## ASSIGNMENT:
Show all lines of the entries in which the word "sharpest" is found.

## AVAILABLE RECORDS:
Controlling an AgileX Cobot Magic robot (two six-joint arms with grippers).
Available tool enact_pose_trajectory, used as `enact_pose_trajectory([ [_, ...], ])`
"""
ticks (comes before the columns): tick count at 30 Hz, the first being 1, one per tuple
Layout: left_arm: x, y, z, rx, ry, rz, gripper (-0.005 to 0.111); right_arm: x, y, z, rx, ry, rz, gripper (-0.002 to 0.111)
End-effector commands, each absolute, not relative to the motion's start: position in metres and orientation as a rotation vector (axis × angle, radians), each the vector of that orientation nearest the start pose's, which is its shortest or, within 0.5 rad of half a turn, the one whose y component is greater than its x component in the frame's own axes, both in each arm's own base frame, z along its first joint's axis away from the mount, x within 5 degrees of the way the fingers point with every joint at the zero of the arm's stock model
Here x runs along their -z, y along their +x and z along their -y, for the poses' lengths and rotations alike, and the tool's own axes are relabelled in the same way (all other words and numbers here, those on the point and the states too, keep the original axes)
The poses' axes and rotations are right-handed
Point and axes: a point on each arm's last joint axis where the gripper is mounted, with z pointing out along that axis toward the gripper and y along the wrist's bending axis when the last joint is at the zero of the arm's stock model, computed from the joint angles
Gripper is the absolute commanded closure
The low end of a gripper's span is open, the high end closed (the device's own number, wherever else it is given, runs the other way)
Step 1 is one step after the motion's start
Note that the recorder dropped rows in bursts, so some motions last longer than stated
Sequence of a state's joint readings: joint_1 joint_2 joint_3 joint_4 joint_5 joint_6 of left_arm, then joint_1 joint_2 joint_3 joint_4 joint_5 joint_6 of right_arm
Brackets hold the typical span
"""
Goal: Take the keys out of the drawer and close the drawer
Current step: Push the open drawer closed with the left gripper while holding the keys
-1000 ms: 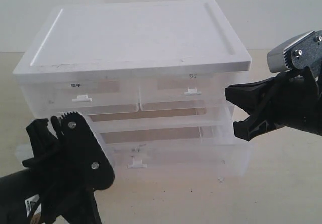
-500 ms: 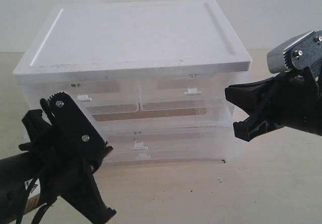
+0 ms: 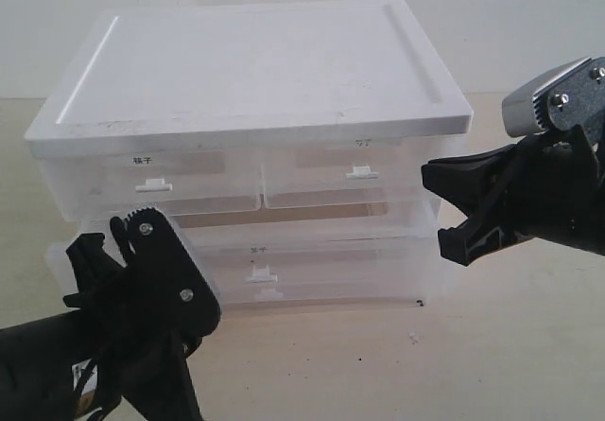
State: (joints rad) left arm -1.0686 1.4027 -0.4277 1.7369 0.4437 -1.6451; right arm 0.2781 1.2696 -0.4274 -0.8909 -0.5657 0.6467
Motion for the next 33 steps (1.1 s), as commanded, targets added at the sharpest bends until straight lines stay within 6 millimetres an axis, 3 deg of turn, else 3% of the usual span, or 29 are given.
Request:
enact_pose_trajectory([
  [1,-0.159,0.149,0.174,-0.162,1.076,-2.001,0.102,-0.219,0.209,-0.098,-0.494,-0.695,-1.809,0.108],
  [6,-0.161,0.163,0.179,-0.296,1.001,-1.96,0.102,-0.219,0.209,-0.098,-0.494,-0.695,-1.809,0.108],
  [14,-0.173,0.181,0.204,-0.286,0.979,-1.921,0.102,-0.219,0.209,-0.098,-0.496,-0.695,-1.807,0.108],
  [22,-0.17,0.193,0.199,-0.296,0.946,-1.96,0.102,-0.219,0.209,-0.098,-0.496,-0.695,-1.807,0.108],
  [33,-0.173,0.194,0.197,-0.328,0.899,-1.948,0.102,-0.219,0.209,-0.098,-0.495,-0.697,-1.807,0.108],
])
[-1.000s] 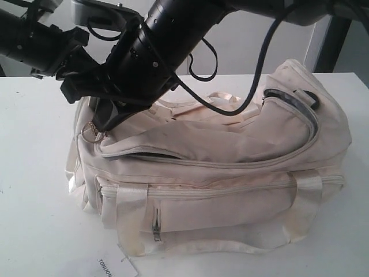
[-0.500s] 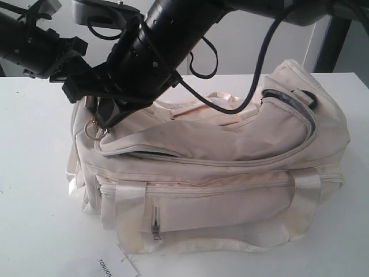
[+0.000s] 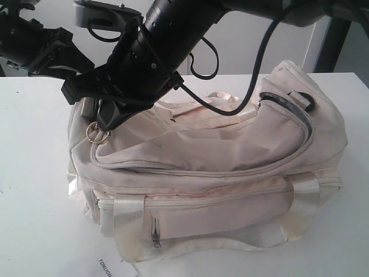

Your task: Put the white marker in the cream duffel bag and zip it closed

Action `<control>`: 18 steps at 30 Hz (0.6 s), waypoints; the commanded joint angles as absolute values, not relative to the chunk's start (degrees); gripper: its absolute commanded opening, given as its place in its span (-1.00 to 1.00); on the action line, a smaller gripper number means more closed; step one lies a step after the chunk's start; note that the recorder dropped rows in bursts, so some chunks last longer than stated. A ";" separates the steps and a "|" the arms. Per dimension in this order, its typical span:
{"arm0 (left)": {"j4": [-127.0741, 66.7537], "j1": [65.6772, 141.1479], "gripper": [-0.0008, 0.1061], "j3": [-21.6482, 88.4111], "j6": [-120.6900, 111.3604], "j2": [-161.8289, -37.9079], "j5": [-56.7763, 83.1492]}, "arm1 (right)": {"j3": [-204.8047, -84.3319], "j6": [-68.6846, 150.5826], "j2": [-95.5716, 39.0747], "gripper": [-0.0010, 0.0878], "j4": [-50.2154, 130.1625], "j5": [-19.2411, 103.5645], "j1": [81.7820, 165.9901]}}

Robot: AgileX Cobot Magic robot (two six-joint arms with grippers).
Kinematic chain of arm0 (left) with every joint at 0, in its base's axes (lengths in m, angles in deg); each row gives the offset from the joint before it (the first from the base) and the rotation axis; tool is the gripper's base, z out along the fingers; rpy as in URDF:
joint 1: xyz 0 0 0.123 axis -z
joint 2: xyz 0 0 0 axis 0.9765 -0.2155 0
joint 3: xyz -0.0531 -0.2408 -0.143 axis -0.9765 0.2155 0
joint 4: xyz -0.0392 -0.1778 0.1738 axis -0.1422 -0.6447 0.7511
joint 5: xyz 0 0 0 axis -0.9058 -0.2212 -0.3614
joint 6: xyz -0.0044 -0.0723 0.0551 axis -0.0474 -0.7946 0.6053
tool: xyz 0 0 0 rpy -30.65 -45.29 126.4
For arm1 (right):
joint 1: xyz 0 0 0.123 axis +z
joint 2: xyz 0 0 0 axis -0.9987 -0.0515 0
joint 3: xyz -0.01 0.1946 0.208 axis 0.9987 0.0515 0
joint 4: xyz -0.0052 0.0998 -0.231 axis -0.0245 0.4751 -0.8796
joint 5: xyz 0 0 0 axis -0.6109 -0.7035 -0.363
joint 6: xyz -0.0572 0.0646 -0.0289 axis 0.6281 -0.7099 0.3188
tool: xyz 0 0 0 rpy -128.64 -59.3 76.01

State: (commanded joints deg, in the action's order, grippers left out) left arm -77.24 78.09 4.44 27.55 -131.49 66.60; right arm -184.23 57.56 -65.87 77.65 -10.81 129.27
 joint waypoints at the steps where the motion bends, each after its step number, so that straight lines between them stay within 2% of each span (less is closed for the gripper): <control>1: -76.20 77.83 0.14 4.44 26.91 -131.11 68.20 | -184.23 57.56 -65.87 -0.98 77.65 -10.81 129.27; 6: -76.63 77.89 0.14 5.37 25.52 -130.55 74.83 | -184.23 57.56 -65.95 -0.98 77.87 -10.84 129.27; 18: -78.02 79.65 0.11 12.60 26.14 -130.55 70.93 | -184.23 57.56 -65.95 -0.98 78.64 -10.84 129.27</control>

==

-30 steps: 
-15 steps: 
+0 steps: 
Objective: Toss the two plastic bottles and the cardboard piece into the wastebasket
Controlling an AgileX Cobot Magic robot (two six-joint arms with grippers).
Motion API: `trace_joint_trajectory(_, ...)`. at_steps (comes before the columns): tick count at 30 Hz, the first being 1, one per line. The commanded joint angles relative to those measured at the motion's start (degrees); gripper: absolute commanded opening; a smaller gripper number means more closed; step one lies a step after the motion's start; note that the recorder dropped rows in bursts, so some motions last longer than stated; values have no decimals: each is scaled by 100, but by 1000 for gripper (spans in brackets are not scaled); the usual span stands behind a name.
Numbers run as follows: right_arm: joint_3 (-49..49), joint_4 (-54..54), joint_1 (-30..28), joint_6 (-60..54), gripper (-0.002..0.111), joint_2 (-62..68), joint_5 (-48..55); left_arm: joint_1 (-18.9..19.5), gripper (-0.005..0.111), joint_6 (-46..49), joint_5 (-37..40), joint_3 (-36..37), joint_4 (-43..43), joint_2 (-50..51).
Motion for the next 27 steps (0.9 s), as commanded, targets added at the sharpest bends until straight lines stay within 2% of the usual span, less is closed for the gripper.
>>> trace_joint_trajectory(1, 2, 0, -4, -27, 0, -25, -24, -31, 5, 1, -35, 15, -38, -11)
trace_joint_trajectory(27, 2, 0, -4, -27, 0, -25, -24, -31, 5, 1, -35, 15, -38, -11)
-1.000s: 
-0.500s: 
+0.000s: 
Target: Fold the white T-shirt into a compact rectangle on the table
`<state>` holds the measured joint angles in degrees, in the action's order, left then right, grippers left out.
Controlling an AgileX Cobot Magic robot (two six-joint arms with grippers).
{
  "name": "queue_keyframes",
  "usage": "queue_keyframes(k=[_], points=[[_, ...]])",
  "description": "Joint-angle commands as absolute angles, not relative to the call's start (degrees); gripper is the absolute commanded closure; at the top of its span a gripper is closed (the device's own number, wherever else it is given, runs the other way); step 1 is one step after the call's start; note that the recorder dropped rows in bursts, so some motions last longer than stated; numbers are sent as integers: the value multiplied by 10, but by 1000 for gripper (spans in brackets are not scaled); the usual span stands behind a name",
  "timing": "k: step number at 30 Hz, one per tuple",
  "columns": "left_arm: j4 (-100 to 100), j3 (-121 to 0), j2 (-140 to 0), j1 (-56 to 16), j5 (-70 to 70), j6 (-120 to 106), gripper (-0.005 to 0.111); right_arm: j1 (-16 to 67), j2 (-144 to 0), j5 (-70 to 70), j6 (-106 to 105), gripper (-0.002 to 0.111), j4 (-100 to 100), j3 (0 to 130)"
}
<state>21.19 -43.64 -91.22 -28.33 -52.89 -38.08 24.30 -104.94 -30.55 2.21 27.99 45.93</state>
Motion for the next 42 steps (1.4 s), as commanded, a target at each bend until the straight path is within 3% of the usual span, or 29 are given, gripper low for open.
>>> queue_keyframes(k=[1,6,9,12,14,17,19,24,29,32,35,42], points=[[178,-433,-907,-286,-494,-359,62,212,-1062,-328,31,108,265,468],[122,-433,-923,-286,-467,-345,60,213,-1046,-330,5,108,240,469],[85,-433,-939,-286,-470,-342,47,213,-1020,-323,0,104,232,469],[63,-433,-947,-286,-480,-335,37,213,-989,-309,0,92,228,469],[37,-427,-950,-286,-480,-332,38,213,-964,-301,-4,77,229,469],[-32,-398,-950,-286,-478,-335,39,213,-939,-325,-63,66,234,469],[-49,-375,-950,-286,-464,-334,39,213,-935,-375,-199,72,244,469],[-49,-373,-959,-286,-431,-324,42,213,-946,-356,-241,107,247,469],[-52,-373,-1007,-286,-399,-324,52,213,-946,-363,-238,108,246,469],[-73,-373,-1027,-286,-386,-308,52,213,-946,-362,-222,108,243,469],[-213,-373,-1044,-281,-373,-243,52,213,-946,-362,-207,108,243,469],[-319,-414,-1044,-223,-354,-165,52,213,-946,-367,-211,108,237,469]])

## EXPECTED OUTPUT:
Motion for the next 33 steps (1.1 s), as commanded, targets added at the sharpest bends until straight lines stay within 6 millimetres an axis, 3 deg of turn, else 3% of the usual span, or 29 are given.
Motion for the next 27 steps (0.9 s), as commanded, targets added at the sharpest bends until straight lines stay within 2% of the usual span, less is closed for the gripper.

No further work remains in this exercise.